- Task data -
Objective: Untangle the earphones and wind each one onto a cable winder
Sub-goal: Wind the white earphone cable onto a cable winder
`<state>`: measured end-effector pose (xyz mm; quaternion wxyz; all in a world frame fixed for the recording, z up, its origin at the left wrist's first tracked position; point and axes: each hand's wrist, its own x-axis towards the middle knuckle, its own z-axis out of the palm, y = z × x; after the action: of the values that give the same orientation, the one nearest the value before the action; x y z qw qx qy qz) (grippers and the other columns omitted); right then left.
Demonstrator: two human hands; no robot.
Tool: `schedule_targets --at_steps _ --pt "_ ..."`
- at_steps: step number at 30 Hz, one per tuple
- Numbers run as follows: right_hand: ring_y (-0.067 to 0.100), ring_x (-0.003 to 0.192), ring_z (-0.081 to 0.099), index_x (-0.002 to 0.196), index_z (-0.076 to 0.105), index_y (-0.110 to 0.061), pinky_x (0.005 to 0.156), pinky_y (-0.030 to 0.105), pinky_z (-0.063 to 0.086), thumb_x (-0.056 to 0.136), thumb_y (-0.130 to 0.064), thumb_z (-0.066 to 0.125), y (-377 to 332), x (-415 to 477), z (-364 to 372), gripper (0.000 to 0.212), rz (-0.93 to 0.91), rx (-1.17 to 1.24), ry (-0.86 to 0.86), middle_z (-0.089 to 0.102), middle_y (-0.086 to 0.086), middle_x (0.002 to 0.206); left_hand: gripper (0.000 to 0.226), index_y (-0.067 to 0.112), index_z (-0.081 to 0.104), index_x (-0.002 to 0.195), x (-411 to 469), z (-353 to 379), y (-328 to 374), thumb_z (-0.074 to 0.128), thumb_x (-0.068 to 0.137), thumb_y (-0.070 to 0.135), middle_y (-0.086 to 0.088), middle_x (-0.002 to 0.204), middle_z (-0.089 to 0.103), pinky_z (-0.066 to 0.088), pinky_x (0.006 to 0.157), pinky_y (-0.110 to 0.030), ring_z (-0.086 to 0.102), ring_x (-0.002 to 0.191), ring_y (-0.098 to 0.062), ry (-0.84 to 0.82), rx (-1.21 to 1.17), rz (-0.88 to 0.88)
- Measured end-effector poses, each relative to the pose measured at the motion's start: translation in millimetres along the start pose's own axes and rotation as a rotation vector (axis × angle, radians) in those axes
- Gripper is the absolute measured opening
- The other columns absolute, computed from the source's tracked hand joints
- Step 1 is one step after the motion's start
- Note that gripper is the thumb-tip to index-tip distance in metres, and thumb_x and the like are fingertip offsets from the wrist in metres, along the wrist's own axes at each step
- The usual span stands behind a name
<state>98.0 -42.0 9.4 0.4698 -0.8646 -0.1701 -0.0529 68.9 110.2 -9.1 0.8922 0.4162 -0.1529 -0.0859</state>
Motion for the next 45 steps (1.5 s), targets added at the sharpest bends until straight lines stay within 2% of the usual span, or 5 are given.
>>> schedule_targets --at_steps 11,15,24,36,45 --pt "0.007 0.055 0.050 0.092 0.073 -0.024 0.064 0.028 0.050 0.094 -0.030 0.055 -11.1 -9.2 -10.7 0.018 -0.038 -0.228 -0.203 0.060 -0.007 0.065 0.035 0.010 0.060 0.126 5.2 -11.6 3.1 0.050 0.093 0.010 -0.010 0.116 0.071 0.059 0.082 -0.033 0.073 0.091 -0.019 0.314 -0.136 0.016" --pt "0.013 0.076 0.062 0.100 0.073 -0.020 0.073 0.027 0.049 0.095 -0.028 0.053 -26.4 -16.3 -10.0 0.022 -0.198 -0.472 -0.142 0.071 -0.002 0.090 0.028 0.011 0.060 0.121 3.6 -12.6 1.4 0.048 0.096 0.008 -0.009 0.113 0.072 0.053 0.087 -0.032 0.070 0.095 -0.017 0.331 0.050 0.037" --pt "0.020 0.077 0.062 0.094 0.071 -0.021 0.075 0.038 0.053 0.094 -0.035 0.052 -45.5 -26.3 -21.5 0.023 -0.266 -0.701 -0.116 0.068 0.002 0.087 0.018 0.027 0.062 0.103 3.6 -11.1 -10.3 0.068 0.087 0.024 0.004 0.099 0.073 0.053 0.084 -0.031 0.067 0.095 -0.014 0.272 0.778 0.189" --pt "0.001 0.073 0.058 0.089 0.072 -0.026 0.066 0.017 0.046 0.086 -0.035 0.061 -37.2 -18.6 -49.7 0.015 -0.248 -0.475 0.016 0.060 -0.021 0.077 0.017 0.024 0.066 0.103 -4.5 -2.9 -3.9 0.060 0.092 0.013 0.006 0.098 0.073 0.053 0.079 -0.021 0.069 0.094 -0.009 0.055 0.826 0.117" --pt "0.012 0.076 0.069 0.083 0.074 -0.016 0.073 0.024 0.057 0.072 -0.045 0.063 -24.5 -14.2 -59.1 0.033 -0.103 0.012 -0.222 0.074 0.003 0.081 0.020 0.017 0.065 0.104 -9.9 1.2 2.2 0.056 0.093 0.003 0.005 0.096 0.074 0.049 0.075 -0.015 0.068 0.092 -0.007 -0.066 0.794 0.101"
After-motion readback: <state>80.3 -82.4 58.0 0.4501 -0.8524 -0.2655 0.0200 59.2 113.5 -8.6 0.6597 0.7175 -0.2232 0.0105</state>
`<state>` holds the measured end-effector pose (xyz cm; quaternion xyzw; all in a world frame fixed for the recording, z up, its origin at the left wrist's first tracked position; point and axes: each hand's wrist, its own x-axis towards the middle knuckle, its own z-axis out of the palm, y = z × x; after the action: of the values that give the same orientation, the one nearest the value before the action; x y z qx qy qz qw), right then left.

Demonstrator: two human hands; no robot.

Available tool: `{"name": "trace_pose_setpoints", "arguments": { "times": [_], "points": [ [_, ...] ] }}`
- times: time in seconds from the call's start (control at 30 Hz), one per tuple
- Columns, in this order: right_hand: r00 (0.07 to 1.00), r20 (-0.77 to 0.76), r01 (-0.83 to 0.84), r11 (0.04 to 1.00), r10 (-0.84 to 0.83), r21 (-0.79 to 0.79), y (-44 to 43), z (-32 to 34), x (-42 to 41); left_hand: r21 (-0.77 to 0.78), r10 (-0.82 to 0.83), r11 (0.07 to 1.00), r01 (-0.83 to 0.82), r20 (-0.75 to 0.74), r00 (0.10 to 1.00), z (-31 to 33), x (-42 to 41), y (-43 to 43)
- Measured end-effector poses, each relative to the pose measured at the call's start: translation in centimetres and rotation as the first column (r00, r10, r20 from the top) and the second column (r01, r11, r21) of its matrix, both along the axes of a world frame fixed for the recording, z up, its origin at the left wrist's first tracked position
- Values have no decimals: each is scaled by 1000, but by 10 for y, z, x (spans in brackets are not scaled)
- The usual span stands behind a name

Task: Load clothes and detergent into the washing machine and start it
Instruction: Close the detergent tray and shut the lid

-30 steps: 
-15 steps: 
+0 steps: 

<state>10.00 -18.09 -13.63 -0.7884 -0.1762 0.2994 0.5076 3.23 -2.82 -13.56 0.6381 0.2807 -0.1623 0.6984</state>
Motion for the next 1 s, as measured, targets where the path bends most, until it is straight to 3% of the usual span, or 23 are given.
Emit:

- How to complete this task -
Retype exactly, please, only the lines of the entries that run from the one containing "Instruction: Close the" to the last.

- Task answer -
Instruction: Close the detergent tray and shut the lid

-30 steps: 
-15 steps: 
+0 steps: 

<state>10.00 -18.09 -13.63 -0.7884 -0.1762 0.2994 0.5076 3.23 -2.82 -13.56 0.6381 0.2807 -0.1623 0.6984</state>
Motion for the next 1 s, as measured, targets where the path bends most, until it is straight to 3% of the usual span, or 23 are given.
Emit:

The answer has been fully written out.